- Theatrical poster for Freeze Me (2000)
- Directed by: Takashi Ishii
- Written by: Takashi Ishii
- Produced by: Takashi Ishii Nobuaki Nagae Taketo Niitsu
- Starring: Harumi Inoue Shingo Tsurumi Kazuki Kitamura Naoto Takenaka Shunsuke Matsuoka
- Cinematography: Yasushi Sasakibara
- Music by: Goro Yasukawa
- Distributed by: Nikkatsu
- Release date: 27 May 2000 (Japan);
- Running time: 101 minutes
- Country: Japan
- Language: Japanese

= Freeze Me =

Freeze Me (フリーズ・ミー, Furiizu Mii), or Freezer, is a 2000 Japanese rape and revenge thriller film by director Takashi Ishii. This film stars Harumi Inoue as Chihiro, a rape victim who tries to live a normal life.

==Synopsis==
One February night in a small town north of Tokyo, school girl Chihiro Yamazaki was brutally raped at home by her childhood friend Noboru and his two friends Minoru Baba and Atsushi Kojima, who even recorded their misdeed on film. Traumatized, she left for Tokyo, where she managed to bring her life back on track and even got herself a boyfriend. However, five years later, Chihiro is horrified to meet Noboru, who has tracked her down. She tries to flee into her apartment, but Noboru catches up with her, brazenly lodges himself in her apartment and prepares to rape her again. Chihiro manages to lock herself into the bathroom, but then Noboru begins to put pictures of Chihiro's previous rape into her neighbors' mail slots, forcing her to give in to his sadistic whims. He also summons Baba and Kojima to join him at Chihiro's place.

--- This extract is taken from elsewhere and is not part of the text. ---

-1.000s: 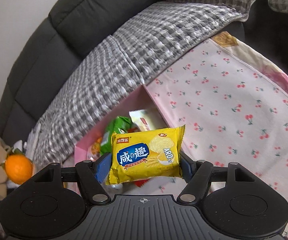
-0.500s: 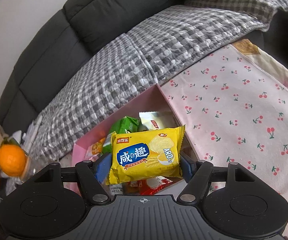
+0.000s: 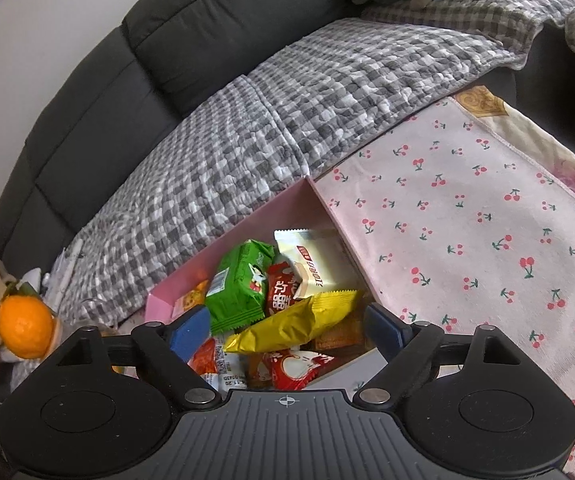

Noboru soon begins to barge into every aspect of Chihiro's life, and by introducing himself as her new boyfriend, he purposefully isolates her from her friends. Chihiro's desperate mind quickly turns to murder, and one day, as Noboru takes a bath, she slays him by bashing his head in with a water bottle and hides the body in her freezer. However, right afterwards the next of her old tormentors, Kojima, arrives. Initially he apologizes to Chihiro for his misdeed, but drunk and frustrated with his life, he eventually also begins to lust after her. As he prepares to get himself a beer from the freezer, he finds Noboru's body stuffed inside and is thereupon killed by Chihiro. Developing a sick fascination for frozen corpses, she purchases another freezer and hides Kojima's body inside.

After leaving a message for her boyfriend Nogami, telling him all what happened to her five years ago, Chihiro packs up and moves away. However, the last of her tormentors, Baba, finds her but is not aware that she killed his friends. He also rapes Chihiro, but as he plays video games afterwards, Chihiro slays him and stuffs his body into her freezer; however, a power outage in her apartment disables the refrigeration systems, gradually thawing the bodies and leaving them to rot in the summer heat. Driven delirious by a fever, Chihiro decides to flee to Europe when she is suddenly visited by Nogami, who has missed her. After spending the night together, Nogami notices the smell of decay and finds the bodies in the freezers. Chihiro instinctively kills him as well, but after coming to her senses, and with her life now thoroughly in shambles, she commits suicide by throwing herself off her balcony.

==Cast==
- Harumi Inoue as Chihiro Yamazaki
- Kazuki Kitamura as Noboru Hirokawa, Chihiro's former childhood friend and one of the rapists
- Naoto Takenaka as Minoru Baba, a yakuza and one of the rapists
- Shingo Tsurumi as Atsushi Kojima, a yakuza and one of the rapists
- Shunsuke Matsuoka as Yûsuke Nogami, Chihiro's colleague and boyfriend

==Release==
Freeze Me was distributed by Nikkatsu on May 27, 2000.

==Reception==
The Japan Times, describing Freeze Me, declared that there was "nothing childish about Ishii's vision of evil" and that "Ishii sees more clearly than many of his directorial colleagues, with their winking indulgence of the male id and ego, how that evil, in the absence of any countervailing force, has penetrated to the heart of Japanese society. Chihiro's solution is still extreme, but her worst fears have become all too common."